抄録
これまでフェロキラターゼ活性や細胞内でのヘム含量の測定は、主にアルカリ-ピリジンヘムクロム法などにより行われてきた。しかしこの方法は、ピリジンヘムクロムの吸光係数が低くことやピリジンが毒性を有することなど問題も多かった。植物ではヘムは葉緑体で生合成され細胞内の様々なオルガネラに輸送される。細胞内でのヘムの動態を解析するためには、ピリジンヘムクロム法に代わる安全かつ高感度なヘム定量系が必要である。そこで本研究では、西洋ワサビ・ペルオキシダーゼ(HRP)のアポ蛋白質がヘムと結合することにより再構成されたペルオキシダーゼ活性を、ルミノールを用いた化学発光法を検出することで、高感度なヘムを測定系の開発を行った。

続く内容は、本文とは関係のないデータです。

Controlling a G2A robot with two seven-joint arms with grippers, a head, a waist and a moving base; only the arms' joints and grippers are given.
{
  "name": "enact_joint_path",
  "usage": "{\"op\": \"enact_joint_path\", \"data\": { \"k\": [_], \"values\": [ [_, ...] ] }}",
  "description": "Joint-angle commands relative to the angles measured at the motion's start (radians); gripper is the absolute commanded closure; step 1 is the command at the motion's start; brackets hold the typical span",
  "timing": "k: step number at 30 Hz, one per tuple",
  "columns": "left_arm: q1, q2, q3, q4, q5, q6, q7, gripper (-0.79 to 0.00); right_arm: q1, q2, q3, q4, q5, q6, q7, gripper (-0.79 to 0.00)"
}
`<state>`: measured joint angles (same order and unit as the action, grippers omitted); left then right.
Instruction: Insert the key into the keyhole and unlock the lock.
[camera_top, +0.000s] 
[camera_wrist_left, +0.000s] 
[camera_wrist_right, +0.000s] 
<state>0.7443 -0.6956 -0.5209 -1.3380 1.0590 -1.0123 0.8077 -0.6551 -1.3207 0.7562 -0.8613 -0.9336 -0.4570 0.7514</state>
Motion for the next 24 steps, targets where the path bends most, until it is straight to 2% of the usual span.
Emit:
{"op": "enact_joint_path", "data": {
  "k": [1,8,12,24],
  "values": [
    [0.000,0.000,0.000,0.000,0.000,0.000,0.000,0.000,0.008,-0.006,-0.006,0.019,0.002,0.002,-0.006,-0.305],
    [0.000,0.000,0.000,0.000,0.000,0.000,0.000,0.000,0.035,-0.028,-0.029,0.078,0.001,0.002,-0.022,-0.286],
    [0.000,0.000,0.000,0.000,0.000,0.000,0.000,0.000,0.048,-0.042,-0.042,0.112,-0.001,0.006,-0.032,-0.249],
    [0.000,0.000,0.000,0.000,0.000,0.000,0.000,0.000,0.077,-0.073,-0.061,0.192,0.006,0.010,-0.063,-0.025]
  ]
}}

HRPとヘムの結合によるペルオキシダーゼ活性の再構成はインキュベーション開始30分後に飽和に達した。またルミノール添加後の化学発光は、反応開始後30分で安定な発光が見られた。化学発光値と添加したヘムの濃度には直線的な関係が得られ、検出限界濃度はおよそ10 pMであった。ヘム以外のポルフィリン類や金属ポルフィリン類は全くペルオキシダーゼ活性を上昇させなかった。またルミノールを酸化するFe2+の影響はヘムにより3桁以上低く、無視できるものであった。本方法を用いたテトラピロール結合蛋白質からのヘムの放出や、フェロキラターゼ活性の測定、また植物体やオルガネラにおけるヘム含量の測定などについて検討を行っている。